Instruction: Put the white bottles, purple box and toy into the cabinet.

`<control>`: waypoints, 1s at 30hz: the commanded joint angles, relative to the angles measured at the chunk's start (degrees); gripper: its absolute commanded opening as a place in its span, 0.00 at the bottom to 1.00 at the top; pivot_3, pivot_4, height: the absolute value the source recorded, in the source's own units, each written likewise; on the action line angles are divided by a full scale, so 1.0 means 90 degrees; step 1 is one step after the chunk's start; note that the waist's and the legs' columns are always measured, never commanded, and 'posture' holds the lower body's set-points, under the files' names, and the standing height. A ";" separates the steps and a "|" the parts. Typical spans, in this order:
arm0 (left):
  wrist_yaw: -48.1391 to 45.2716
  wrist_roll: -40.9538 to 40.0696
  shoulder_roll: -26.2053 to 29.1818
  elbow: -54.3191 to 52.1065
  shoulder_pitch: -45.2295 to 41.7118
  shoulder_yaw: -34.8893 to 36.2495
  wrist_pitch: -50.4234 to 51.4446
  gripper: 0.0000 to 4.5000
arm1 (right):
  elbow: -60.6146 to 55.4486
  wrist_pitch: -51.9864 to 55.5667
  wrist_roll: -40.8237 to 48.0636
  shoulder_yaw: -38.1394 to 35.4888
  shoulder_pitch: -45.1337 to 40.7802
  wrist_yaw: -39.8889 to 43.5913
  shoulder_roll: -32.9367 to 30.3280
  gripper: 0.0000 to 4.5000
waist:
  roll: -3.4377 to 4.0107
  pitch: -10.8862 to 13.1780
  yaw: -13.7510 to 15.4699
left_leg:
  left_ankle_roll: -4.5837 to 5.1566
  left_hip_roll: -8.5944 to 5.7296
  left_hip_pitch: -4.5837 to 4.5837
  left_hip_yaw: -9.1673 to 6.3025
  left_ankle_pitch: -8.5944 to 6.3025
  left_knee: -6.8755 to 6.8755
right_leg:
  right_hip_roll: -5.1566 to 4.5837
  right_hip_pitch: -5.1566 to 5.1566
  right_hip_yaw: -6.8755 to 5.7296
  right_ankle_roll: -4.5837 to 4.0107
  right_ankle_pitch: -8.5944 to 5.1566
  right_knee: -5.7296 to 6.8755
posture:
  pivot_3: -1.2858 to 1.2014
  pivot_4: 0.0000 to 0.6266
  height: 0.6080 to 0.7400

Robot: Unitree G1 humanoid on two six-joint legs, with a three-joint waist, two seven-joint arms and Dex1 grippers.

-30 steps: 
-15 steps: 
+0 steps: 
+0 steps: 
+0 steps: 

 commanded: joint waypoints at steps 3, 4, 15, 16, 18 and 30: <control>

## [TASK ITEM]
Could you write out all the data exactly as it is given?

## [EXPECTED ANSWER]
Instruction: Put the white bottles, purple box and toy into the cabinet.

`<control>`: waypoints, 1s at 30hz: the commanded joint angles, relative to the angles measured at the chunk's start (degrees); gripper: its absolute commanded opening as a place in its span, 0.00 at the bottom to 1.00 at the top; pivot_3, pivot_4, height: the absolute value the source recorded, in the source's own units, each written likewise; on the action line angles are divided by a full scale, so 1.0 means 90 degrees; step 1 is one step after the chunk's start; note that the waist's and the legs' columns are always measured, never commanded, and 'posture' holds the lower body's set-points, under the files' names, and the standing height. A ";" separates the steps and a "|" the parts. Typical spans, in this order:
arm0 (left):
  wrist_yaw: -48.1391 to 45.2716
  wrist_roll: -40.9538 to 40.0696
  shoulder_roll: -26.2053 to 29.1818
  elbow: -54.3191 to 52.1065
  shoulder_pitch: -45.2295 to 41.7118
  shoulder_yaw: -34.8893 to 36.2495
  wrist_pitch: -50.4234 to 51.4446
  gripper: 0.0000 to 4.5000
arm1 (right):
  elbow: -60.6146 to 55.4486
  wrist_pitch: -51.9864 to 55.5667
  wrist_roll: -40.8237 to 48.0636
  shoulder_yaw: -38.1394 to 35.4888
  shoulder_pitch: -45.1337 to 40.7802
  wrist_yaw: -39.8889 to 43.5913
  shoulder_roll: -32.9367 to 30.3280
  gripper: 0.0000 to 4.5000
waist:
  roll: -3.4377 to 4.0107
  pitch: -10.8862 to 13.1780
  yaw: -13.7510 to 15.4699
left_leg:
  left_ankle_roll: -4.5837 to 5.1566
  left_hip_roll: -8.5944 to 5.7296
  left_hip_pitch: -4.5837 to 4.5837
  left_hip_yaw: -9.1673 to 6.3025
  left_ankle_pitch: -8.5944 to 6.3025
  left_knee: -6.8755 to 6.8755
right_leg:
  right_hip_roll: -5.1566 to 4.5837
  right_hip_pitch: -5.1566 to 5.1566
  right_hip_yaw: -6.8755 to 5.7296
  right_ankle_roll: -4.5837 to 4.0107
  right_ankle_pitch: -8.5944 to 5.1566
  right_knee: -5.7296 to 6.8755
posture:
  pivot_3: -1.2858 to 1.2014
  pivot_4: 0.0000 to 0.6266
  height: 0.6080 to 0.7400

Robot: Unitree G1 humanoid on two six-joint legs, with a three-joint waist, two seven-joint arms and Dex1 grippers.

-30 steps: 
-15 steps: 
+0 steps: 
+0 steps: 
+0 steps: 

 commanded: joint waypoints at steps 3, 4, 15, 16, 18 and 30: <control>

This output is complete, and the exercise is done.